→ **ABOUT THIS TASK**
Between the line containing "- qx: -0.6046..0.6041" and the line containing "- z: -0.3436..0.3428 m" lies a run of lines; give that run again exactly, with both of those lines, and nothing else from the entries below.

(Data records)
*** Block opens ***

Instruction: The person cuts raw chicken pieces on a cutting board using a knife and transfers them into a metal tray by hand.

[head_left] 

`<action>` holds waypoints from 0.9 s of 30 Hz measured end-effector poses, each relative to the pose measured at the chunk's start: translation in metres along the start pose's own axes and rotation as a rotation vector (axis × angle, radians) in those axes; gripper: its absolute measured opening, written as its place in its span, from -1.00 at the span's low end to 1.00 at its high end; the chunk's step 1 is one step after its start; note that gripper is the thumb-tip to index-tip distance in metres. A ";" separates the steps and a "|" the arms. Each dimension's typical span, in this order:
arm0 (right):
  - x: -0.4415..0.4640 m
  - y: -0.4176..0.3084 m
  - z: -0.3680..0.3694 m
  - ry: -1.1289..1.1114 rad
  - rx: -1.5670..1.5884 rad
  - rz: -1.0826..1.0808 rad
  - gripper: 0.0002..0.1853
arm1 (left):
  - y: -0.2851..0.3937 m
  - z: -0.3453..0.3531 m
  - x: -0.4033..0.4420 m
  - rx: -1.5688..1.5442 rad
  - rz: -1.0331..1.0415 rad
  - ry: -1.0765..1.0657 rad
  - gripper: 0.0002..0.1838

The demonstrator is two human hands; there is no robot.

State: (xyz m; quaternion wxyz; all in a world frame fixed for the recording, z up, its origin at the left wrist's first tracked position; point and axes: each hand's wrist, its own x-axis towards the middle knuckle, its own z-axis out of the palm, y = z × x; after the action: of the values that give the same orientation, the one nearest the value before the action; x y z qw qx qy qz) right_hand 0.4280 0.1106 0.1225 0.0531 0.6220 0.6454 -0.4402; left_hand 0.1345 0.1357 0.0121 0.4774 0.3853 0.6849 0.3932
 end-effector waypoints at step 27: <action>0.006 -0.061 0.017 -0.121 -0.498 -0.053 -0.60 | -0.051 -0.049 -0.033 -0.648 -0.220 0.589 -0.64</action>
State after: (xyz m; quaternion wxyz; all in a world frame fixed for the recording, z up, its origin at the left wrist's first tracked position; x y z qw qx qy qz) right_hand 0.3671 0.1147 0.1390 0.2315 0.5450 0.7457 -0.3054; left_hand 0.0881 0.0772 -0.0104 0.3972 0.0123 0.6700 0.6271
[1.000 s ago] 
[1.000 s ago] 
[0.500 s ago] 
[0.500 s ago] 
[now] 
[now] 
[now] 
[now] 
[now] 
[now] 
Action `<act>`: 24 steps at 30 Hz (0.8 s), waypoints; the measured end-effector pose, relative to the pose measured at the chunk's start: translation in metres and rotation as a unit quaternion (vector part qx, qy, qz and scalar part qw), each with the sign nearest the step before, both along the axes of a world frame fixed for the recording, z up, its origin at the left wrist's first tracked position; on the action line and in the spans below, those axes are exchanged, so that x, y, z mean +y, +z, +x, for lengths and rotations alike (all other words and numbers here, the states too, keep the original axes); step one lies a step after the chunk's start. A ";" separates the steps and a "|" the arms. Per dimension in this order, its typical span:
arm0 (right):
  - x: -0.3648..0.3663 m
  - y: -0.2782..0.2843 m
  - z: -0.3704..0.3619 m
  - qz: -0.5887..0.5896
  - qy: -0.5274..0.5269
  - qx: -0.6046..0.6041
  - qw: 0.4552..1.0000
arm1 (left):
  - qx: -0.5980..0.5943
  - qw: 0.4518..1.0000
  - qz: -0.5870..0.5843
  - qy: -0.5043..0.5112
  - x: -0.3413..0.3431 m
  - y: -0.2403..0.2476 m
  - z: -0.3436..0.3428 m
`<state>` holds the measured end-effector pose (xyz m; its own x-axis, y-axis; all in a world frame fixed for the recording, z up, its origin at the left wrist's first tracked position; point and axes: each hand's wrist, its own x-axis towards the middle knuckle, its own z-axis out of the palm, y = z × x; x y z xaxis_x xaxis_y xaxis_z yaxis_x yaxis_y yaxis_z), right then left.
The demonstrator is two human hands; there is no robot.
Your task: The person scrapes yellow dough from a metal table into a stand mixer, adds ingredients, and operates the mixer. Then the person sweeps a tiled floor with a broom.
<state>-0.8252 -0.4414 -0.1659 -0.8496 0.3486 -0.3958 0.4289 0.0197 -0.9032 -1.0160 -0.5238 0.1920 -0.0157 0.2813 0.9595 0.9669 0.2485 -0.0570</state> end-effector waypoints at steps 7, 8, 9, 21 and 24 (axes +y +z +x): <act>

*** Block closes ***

→ **TASK RESPONSE**
  - qx: -0.6046..0.6041
  - qw: 0.4552..1.0000
arm1 (left):
  - qx: -0.5980..0.5943
  - qw: 0.4518..1.0000
  - qz: -0.5870..0.5843
  - qy: -0.5043..0.5112
  - x: -0.3413..0.3431 m
  - y: -0.2403..0.2476 m
  - z: -0.3436..0.3428 m

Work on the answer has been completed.